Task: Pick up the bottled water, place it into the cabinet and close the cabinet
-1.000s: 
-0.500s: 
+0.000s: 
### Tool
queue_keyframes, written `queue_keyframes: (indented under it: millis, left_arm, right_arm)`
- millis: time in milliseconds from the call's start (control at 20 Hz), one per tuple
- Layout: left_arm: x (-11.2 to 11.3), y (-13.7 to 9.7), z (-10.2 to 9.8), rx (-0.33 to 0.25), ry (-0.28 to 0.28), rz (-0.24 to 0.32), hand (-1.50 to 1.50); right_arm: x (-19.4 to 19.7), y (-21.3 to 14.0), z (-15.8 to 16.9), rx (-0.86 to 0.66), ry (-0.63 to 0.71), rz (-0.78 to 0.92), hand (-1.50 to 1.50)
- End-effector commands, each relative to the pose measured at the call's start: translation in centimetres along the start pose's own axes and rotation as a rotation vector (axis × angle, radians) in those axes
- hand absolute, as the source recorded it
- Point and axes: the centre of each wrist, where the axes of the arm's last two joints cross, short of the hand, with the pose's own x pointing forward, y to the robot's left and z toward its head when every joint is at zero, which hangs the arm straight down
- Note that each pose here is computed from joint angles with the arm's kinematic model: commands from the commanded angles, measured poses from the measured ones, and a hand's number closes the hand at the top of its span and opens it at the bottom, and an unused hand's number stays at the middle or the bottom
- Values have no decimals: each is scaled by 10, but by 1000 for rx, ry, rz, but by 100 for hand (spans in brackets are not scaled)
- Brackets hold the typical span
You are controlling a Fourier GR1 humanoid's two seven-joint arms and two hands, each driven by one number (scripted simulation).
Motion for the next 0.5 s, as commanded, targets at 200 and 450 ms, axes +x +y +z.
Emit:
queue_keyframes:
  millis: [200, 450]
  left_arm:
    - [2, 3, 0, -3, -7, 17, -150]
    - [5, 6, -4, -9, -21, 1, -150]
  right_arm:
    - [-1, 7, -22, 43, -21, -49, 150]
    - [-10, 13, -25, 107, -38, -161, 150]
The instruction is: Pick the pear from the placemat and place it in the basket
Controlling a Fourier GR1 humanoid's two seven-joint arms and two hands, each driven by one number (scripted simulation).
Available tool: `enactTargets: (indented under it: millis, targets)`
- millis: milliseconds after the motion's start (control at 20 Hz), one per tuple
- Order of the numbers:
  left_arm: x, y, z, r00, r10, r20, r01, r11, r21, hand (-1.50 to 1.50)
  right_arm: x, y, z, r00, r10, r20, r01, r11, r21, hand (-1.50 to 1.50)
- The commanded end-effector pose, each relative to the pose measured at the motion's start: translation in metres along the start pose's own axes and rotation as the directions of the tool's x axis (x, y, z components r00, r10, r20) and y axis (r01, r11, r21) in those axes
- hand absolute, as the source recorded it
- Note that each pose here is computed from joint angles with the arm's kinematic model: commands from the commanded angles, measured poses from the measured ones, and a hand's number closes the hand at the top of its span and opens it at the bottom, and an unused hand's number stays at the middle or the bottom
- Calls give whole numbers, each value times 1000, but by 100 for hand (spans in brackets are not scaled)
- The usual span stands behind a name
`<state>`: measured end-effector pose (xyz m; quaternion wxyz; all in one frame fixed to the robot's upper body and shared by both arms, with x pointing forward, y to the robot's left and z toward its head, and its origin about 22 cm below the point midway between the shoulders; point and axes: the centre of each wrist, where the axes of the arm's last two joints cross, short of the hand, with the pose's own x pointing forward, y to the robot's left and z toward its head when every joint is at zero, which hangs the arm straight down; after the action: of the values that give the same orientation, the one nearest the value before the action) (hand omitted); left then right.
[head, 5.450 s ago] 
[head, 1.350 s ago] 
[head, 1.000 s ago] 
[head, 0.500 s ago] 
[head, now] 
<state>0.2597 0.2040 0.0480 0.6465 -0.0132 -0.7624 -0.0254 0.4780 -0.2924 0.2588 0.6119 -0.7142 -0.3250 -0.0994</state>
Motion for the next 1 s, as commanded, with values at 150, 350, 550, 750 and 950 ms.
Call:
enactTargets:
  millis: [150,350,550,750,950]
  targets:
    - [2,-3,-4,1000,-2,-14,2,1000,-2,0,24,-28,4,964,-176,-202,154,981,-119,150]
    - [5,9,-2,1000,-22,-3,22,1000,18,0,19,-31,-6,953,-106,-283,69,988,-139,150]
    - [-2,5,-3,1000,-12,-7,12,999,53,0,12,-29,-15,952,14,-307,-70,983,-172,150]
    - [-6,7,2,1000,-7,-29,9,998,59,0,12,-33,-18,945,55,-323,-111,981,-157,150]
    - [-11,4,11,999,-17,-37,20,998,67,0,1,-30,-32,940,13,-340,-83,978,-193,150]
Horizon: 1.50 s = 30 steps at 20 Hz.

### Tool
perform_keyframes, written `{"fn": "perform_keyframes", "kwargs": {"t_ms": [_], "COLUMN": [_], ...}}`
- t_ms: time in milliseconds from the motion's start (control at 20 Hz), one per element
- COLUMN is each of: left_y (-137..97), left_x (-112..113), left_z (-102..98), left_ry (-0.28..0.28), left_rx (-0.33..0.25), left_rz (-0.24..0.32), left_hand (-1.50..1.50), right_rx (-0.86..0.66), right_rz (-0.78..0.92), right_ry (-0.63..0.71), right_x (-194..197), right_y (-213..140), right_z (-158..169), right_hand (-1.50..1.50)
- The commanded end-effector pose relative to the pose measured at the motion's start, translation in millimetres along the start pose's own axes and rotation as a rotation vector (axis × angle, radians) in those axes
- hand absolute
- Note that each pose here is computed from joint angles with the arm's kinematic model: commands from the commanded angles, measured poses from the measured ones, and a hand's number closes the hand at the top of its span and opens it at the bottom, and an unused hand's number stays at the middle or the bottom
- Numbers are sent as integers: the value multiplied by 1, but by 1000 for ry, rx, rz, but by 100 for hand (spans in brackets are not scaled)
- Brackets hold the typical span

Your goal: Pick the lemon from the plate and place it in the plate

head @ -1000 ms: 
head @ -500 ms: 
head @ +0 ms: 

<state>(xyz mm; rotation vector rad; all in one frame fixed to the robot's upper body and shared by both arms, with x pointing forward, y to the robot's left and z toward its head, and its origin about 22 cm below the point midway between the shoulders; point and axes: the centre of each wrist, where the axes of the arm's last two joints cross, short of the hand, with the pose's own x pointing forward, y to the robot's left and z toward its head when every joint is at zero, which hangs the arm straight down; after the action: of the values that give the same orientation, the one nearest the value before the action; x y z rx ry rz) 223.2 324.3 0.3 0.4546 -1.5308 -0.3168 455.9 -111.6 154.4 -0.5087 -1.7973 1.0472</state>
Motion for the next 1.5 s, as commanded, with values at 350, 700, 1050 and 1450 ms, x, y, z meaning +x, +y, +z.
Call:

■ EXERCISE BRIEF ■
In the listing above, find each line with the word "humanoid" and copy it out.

■ YOUR RESPONSE ■
You are controlling a Fourier GR1 humanoid's two seven-joint arms and two hands, each driven by one number (scripted simulation).
Controlling a Fourier GR1 humanoid's two seven-joint arms and two hands, each driven by one number (scripted simulation).

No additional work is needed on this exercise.